TASK BRIEF: Which of the lines below mention the word "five"? Pull each one out.

(Stored data)
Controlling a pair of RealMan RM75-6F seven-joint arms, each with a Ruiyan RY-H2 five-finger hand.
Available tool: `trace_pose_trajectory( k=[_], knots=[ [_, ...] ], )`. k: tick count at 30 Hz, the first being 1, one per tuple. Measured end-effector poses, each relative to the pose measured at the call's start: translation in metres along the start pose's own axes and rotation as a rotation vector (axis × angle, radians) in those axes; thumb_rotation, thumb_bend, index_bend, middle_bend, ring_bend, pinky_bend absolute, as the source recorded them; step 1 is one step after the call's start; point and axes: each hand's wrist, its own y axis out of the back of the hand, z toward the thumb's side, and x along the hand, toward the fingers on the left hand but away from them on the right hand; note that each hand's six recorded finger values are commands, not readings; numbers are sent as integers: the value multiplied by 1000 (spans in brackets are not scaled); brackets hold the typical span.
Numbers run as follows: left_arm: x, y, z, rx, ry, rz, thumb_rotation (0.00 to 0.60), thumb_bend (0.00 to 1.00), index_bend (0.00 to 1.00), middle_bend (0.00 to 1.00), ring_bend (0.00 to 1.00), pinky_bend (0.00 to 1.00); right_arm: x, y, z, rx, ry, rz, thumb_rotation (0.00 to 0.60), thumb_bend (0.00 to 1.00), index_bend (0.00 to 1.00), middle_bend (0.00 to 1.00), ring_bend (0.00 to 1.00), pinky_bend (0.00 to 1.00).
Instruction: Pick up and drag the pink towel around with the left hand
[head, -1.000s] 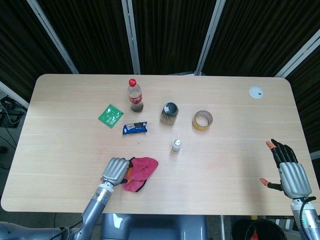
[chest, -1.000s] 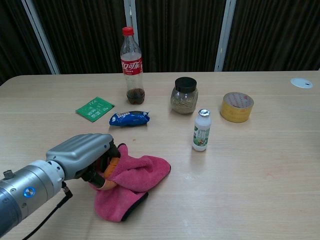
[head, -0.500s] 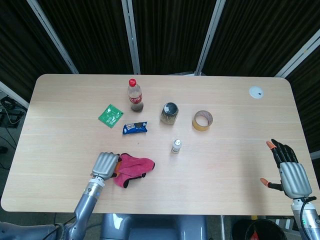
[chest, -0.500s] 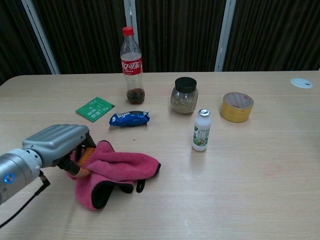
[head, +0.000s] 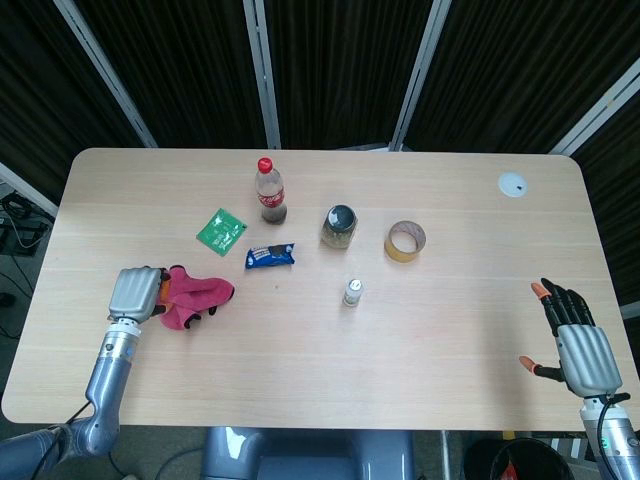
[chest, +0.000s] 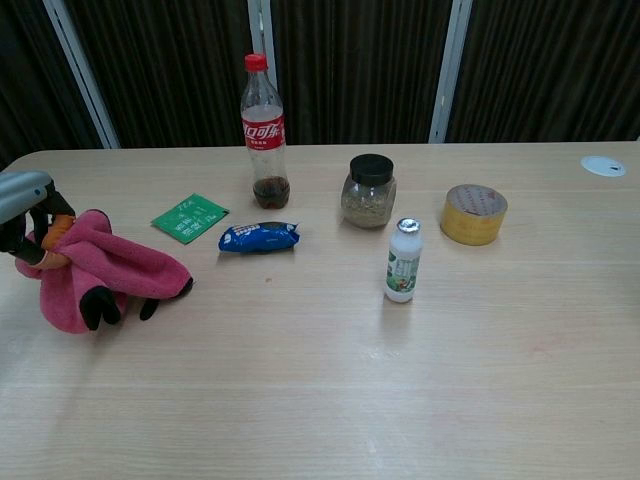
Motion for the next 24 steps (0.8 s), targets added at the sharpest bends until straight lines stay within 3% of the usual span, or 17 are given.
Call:
trace_pose_trajectory(
  k=[5,10,11,16,20,24],
  knots=[
    [8,19,-5,0,7,43,600,507,751,541,465,530,0,0,0,-1,-2,2,600,0,0,0,0,0],
    [10,18,-5,19,1,39,600,498,676,464,403,503,0,0,0,0,-2,2,600,0,0,0,0,0],
    [10,17,-4,24,-3,35,600,489,640,411,356,472,0,0,-1,0,-2,2,600,0,0,0,0,0],
    [8,12,-4,71,-20,3,600,358,369,42,24,102,0,0,0,-1,-1,2,600,0,0,0,0,0],
    [6,14,-3,116,-33,-2,600,230,142,0,0,0,0,0,0,-1,0,2,600,0,0,0,0,0],
    [4,16,-5,112,-31,-7,600,175,80,0,0,0,0,0,-1,-2,-1,1,600,0,0,0,0,0]
  ],
)
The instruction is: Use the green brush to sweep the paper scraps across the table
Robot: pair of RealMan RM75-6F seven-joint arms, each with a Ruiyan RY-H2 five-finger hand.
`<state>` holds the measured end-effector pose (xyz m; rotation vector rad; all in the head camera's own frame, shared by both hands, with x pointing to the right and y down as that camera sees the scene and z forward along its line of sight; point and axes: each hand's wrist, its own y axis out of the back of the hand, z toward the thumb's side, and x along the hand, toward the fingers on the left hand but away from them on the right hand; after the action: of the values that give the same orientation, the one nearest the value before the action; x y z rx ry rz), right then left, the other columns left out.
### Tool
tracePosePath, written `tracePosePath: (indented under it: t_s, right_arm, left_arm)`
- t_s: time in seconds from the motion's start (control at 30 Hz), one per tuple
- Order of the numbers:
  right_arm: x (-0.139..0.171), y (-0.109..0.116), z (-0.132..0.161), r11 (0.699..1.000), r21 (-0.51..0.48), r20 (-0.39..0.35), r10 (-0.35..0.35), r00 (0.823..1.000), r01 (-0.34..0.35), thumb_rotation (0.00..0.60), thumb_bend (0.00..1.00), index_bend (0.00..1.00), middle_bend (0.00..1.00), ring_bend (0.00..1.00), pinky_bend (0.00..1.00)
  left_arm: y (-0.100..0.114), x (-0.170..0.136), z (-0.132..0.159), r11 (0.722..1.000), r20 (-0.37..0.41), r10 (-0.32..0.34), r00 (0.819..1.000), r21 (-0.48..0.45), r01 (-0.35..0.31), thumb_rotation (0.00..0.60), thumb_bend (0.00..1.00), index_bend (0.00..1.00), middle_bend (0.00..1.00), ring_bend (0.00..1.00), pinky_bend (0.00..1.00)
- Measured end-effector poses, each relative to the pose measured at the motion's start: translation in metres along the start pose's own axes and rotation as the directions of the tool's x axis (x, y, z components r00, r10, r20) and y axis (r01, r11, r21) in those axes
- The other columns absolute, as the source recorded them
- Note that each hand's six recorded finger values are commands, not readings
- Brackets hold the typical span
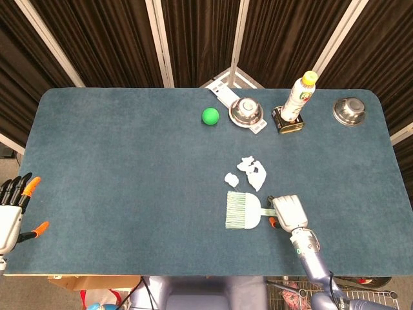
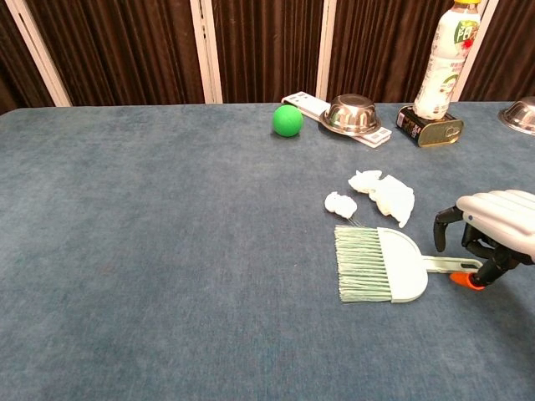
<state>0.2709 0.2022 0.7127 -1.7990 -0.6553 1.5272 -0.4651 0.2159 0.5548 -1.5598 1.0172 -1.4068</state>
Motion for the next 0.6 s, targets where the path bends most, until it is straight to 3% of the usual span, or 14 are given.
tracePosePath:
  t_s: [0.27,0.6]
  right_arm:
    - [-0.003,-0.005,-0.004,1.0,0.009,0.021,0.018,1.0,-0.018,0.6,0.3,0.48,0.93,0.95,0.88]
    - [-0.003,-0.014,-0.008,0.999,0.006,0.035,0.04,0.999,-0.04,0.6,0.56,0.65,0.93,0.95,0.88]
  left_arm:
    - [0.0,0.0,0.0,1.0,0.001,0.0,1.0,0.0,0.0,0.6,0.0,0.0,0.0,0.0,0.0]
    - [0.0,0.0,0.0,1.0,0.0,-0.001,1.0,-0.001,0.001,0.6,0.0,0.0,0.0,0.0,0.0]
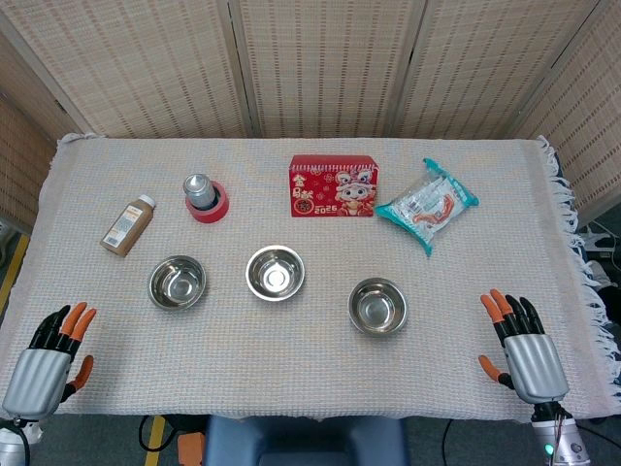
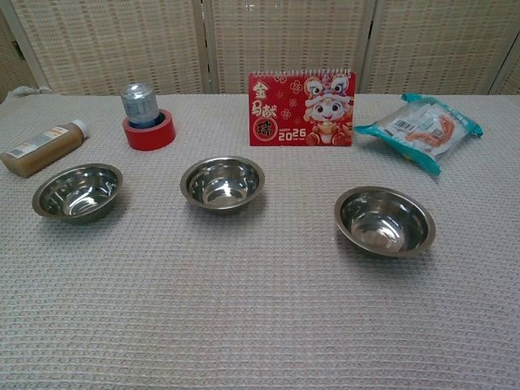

SOLVED PROBLEM:
Controlling a pair of RealMan RM75-6F seven-joint arms, each with a Ruiyan RY-H2 five-finger hand.
Robot: pair of RealMan RM75-6F seven-joint arms, each with a Ruiyan RY-H2 five-finger hand.

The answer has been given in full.